Uruguay
Soñé con el viejo Jorge Luis Borges. Y les voy a contar el sueño para no olvidarlo.
Yo manejaba por el cementerio de la Chacarita, que era una mezcla del cementerio de la Chacarita y del cementerio del Buceo, en el sentido de que en el último se puede, también, ir en coche entre las tumbas. Simplemente paseaba. No era un sueño sombrío. Cuando estaba por salir de la estrecha callejuela que conducía a la puerta principal, me intercepta un auto que venía en sentido contrario. Ambos nos estorbábamos y no sabíamos qué maniobra hacer, pues no se podía dar marcha atrás. Me bajé del auto y vi que era Borges conducido por una dama seria. No era María Kodama. Era uno de sus viejos amores. Creo que Estela Canto, entrada en años.
Borges desde el asiento de atrás preguntó qué pasaba. Me presenté. Con cierto descaro le dije que yo también era poeta. Y para mi sorpresa el venerable Borges se mostró muy interesado, a la manera cortés y británica con la que uno se imagina a Borges de buen humor. Me pidió que le recitara alguno de mis poemas. Pero cuanto más intentaba recordar algún verso, más difícil se me hacía. Me enredaba. Sólo me venían a la mente algunas torpes líneas… no eran el poema.

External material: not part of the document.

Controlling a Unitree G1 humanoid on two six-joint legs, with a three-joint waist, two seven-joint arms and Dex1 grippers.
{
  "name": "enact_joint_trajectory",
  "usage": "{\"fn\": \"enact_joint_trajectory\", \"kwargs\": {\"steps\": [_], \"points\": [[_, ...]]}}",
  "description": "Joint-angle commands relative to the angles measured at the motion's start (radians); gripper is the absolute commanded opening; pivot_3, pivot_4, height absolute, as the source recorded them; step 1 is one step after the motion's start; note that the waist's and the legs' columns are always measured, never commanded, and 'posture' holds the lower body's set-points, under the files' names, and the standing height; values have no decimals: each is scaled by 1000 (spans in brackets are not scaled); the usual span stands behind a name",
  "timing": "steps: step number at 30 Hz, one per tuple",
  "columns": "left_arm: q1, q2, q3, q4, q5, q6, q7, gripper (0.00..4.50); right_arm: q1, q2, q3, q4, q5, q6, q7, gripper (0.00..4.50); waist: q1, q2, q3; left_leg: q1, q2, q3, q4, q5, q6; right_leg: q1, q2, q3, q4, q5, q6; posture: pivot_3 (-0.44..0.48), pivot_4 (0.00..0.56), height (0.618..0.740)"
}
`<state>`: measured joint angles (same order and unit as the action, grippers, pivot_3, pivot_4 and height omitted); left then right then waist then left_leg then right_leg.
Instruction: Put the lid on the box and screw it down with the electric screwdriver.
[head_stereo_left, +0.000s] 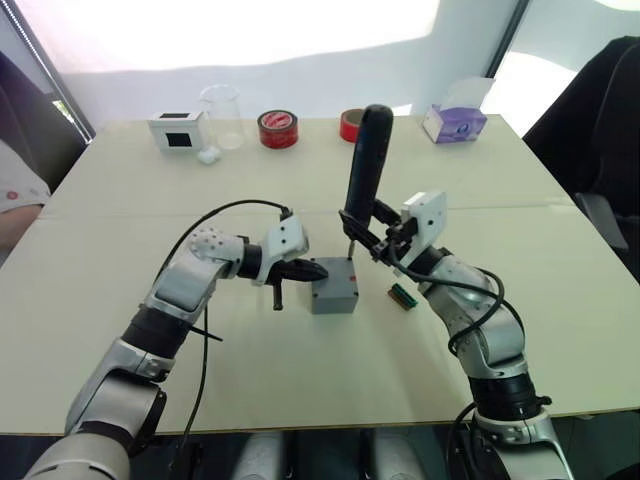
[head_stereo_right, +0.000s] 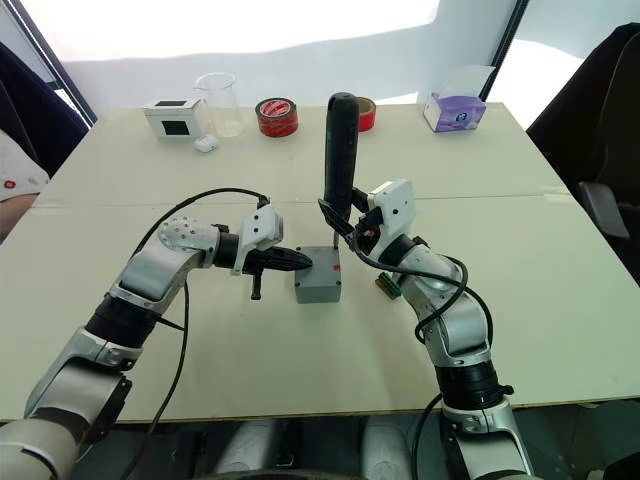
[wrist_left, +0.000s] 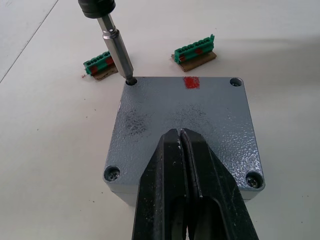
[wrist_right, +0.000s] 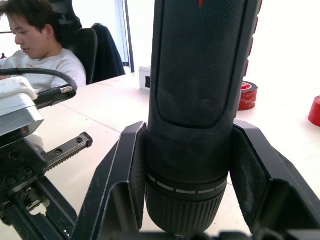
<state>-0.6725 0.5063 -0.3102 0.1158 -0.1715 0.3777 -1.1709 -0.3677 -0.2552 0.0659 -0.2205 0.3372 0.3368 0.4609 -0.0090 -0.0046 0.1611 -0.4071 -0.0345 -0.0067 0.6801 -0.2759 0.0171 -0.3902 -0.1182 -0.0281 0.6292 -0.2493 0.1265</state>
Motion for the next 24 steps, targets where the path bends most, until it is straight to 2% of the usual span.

Entonces le dije que esperara, que iría hasta mi casa, que quedaba allí nomás, a la vuelta de la esquina, traería un libro y le leería alguno de mis textos. Se mostró sinceramente interesado y dispuesto a esperar.
Ahora estoy en la biblioteca de casa, pienso: “Llevo La bicicleta etrusca. No, no… llevo Los suburbios de dios”. Y ahí me di cuenta de que había publicado esos libros luego de la muerte de Borges.
Con una lógica infalible me dije: “Borges murió en 1986, si llevo un libro que publiqué después de su muerte, no lo voy a encontrar. Todo ese encuentro es una fantasía que me inventé. En cambio, si llevo uno que publiqué antes de esa fecha, sí lo voy a encontrar y va a estar esperándome con su cara distraída de ciego contento”. Entonces, finalmente, caí en la cuenta de que mi primer poema lo publiqué en 1987.
Me desperté. Un sentimiento aciago me invadía por completo. No sólo había perdido la oportunidad de enseñarle mis poemas al sabio vate, sino que tenía la lamentable sensación de haberlo dejado plantado, esperando en el auto a la salida del cementerio de la Chacarita, con una señora de lentes que se parecía a Estela Canto.